[Dataset entries]
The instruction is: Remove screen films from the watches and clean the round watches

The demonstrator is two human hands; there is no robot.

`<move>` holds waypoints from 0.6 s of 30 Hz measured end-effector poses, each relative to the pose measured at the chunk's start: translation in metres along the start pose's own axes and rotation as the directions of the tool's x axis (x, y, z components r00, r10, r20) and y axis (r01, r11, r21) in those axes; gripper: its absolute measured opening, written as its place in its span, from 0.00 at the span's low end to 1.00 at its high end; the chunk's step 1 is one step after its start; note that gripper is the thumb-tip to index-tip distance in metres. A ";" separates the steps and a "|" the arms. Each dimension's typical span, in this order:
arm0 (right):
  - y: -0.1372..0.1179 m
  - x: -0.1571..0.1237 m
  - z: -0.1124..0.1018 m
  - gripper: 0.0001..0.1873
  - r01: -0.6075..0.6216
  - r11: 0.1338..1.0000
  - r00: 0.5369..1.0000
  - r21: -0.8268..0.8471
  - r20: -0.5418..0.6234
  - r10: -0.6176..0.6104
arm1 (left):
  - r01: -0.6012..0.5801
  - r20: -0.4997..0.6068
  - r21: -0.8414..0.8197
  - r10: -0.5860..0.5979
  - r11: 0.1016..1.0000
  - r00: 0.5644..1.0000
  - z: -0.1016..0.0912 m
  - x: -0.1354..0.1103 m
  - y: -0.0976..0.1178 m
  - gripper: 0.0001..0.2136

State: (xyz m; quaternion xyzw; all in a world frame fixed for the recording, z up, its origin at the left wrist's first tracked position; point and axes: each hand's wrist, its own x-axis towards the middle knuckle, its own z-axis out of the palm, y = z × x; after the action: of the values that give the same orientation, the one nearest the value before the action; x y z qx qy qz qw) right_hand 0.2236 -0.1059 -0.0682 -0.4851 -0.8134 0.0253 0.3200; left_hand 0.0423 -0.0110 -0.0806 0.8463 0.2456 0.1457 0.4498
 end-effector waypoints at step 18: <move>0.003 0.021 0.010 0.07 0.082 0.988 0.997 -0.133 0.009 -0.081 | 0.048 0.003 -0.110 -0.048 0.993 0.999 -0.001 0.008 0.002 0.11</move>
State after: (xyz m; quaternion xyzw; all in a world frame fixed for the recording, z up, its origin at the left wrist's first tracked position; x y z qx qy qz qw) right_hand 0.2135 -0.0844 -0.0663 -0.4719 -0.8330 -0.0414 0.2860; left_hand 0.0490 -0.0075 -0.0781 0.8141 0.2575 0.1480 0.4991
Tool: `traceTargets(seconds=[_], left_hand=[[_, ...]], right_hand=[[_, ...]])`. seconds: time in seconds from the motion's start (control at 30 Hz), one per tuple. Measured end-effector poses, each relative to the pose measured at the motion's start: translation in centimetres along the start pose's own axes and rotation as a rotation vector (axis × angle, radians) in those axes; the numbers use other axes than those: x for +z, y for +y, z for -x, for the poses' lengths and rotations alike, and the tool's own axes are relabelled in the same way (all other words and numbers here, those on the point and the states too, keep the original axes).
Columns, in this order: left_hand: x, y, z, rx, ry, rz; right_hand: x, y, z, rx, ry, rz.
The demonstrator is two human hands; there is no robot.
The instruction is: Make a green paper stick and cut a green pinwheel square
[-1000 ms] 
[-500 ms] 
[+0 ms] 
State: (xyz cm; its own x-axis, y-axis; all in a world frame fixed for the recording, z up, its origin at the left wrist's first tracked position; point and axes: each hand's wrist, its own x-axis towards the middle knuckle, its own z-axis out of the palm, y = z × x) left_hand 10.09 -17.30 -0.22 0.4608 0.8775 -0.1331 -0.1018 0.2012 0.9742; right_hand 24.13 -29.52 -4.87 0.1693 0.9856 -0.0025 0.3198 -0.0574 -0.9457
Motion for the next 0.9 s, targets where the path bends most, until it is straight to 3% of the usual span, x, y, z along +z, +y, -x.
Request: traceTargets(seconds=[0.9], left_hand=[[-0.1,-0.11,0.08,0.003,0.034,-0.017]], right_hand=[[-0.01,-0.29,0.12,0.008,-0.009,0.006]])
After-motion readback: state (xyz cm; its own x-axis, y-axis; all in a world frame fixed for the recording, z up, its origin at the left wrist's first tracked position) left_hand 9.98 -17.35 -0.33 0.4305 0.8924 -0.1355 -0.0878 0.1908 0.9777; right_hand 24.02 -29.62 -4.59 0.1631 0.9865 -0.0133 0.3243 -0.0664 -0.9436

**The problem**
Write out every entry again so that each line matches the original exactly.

**Response area**
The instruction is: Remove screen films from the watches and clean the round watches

The demonstrator is two human hands; there is no robot.

`<move>` holds waypoints from 0.6 s of 30 Hz measured end-effector poses, each relative to the pose measured at the chunk's start: translation in metres along the start pose's own axes and rotation as the directions of the tool's x axis (x, y, z components r00, r10, r20) and y axis (r01, r11, r21) in those axes; gripper: its absolute measured opening, written as its place in its span, from 0.00 at the span's low end to 1.00 at its high end; the chunk's step 1 is one step after its start; note that gripper is the thumb-tip to index-tip distance in metres. A ";" separates the steps and a "|" the arms. Each dimension's typical span, in this order:
arm0 (right):
  - y: -0.1372..0.1179 m
  - x: -0.1571..0.1237 m
  - z: -0.1124..0.1018 m
  - gripper: 0.0001..0.1873
  - r01: -0.6075..0.6216
  - r11: 0.1338..1.0000
  - r00: 0.5369..1.0000
  - r21: -0.8268..0.8471
  - r20: -0.5418..0.6234
  - r10: -0.6176..0.6104
arm1 (left):
  - r01: -0.6012..0.5801
  - r20: -0.4997..0.6068
  - r21: -0.8414..0.8197
  - r10: -0.5860..0.5979
  - r11: 0.1016..1.0000
  - r00: 0.5644..1.0000
  - z: -0.1016..0.0912 m
  - x: -0.1354..0.1103 m
  - y: -0.0976..0.1178 m
  - gripper: 0.0001..0.2136

State: (xyz m; quaternion xyzw; all in a world frame fixed for the recording, z up, its origin at the left wrist's first tracked position; point and axes: each hand's wrist, its own x-axis towards the middle knuckle, its own z-axis out of the palm, y = z × x; after the action: of the values that give the same orientation, the one nearest the value before the action; x y z qx qy qz qw) right_hand 0.2236 -0.1059 -0.0682 -0.4851 -0.8134 0.0253 0.3200; left_hand 0.0423 -0.0110 -0.0806 0.8463 0.2456 0.1457 0.4498
 end-effector waypoints at step 18: <move>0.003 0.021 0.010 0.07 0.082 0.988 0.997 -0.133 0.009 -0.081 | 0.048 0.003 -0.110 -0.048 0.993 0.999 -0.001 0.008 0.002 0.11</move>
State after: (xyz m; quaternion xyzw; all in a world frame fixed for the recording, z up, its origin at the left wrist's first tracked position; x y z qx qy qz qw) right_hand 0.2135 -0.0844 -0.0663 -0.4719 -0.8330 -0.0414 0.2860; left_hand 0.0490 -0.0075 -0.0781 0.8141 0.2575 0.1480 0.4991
Tool: `traceTargets(seconds=[_], left_hand=[[_, ...]], right_hand=[[_, ...]])`. seconds: time in seconds from the motion's start (control at 30 Hz), one per tuple. Measured end-effector poses, each relative to the pose measured at the motion's start: translation in centimetres along the start pose's own axes and rotation as a rotation vector (axis × angle, radians) in those axes; the numbers use other axes than those: x for +z, y for +y, z for -x, for the poses' lengths and rotations alike, and the tool's own axes are relabelled in the same way (all other words and numbers here, those on the point and the states too, keep the original axes).
Columns, in this order: left_hand: x, y, z, rx, ry, rz; right_hand: x, y, z, rx, ry, rz.
The demonstrator is two human hands; there is no robot.
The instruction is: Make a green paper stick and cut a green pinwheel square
[-1000 ms] 
[-500 ms] 
[+0 ms] 
State: (xyz cm; its own x-axis, y-axis; all in a world frame fixed for the recording, z up, its origin at the left wrist's first tracked position; point and axes: each hand's wrist, its own x-axis towards the middle knuckle, its own z-axis out of the palm, y = z × x) left_hand 10.09 -17.30 -0.22 0.4608 0.8775 -0.1331 -0.1018 0.2012 0.9742; right_hand 24.13 -29.52 -4.87 0.1693 0.9856 -0.0025 0.3198 -0.0574 -0.9457
Motion for the next 0.9 s, targets where the path bends most, until it is straight to 3% of the usual span, x, y, z along +z, +y, -x.
Request: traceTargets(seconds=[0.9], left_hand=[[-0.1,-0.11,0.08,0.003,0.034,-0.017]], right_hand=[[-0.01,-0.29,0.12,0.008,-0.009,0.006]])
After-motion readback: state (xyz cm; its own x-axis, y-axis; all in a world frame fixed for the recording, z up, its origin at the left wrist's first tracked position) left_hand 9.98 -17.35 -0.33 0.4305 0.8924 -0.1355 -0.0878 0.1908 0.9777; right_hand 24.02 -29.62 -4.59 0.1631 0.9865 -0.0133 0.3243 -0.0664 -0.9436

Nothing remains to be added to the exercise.